WHAT IS BEING ASKED ::
The data should be printed again, exactly.

DATA SEGMENT ::
━━━━━━━━━━━━━━━━━━━━
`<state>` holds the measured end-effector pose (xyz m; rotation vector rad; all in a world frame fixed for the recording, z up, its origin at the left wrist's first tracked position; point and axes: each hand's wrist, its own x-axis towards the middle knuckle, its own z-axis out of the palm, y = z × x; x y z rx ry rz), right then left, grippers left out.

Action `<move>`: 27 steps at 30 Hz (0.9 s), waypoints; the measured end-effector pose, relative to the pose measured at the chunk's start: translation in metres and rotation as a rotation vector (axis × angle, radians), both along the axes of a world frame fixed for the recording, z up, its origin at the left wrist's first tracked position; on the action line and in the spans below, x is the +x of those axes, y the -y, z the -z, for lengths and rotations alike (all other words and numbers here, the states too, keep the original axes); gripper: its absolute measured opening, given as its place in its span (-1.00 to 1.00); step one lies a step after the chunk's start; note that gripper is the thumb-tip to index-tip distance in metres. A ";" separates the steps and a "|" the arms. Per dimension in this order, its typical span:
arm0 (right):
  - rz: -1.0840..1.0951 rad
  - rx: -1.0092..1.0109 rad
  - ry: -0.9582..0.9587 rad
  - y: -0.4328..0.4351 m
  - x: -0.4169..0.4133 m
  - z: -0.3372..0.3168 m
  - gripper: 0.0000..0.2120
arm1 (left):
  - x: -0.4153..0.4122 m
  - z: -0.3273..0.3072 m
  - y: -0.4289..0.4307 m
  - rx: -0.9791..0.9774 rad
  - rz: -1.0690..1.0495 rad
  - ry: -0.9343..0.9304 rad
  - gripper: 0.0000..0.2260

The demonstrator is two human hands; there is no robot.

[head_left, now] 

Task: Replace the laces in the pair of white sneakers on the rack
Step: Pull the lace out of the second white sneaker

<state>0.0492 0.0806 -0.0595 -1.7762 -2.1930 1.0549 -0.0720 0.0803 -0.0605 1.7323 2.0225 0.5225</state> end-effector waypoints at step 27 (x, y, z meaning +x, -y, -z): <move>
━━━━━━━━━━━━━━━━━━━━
WRITTEN RESPONSE ::
`<state>` holds the measured end-effector pose (xyz m; rotation vector rad; all in a world frame fixed for the recording, z up, its origin at the left wrist's first tracked position; point and axes: each hand's wrist, its own x-axis towards the middle knuckle, its own z-axis out of the palm, y = z × x; x y z rx ry rz), right then left, grippers left out.

Action `<move>`: 27 steps at 30 Hz (0.9 s), waypoints; the measured end-effector pose, relative to the pose measured at the chunk's start: translation in metres and rotation as a rotation vector (axis × angle, radians), both along the axes of a world frame fixed for the recording, z up, its origin at the left wrist's first tracked position; on the action line and in the spans below, x is the +x of those axes, y the -y, z the -z, for lengths and rotations alike (all other words and numbers here, the states too, keep the original axes); gripper: its absolute measured opening, given as its place in its span (-1.00 to 1.00); step one lies a step after the chunk's start; note that gripper is the thumb-tip to index-tip distance in metres. A ";" separates the steps and a "|" the arms. Per dimension in this order, its typical span:
arm0 (right):
  - rz: -1.0840..1.0951 rad
  - rx: -1.0092..1.0109 rad
  - ry: -0.9582..0.9587 rad
  - y: -0.4328..0.4351 m
  - x: -0.4169..0.4133 m
  - z: -0.3372..0.3168 m
  - gripper: 0.0000..0.2120
arm1 (left):
  - x: -0.4153..0.4122 m
  - z: -0.3273..0.3072 m
  - y: -0.4289..0.4307 m
  - rx: -0.9791..0.9774 rad
  - rz: -1.0690..1.0495 rad
  - ry: -0.9343..0.9304 rad
  - gripper: 0.0000..0.2260

The demonstrator is two human hands; there is no robot.

[head_left, now] 

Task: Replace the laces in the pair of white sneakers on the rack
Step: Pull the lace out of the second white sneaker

<state>0.0492 0.0806 -0.0595 -1.7762 -2.1930 1.0549 -0.0720 0.0803 -0.0605 1.7323 2.0225 0.5225</state> end-effector waypoints at step 27 (x, y, z meaning +x, -y, -z): <move>

There is no more to this output.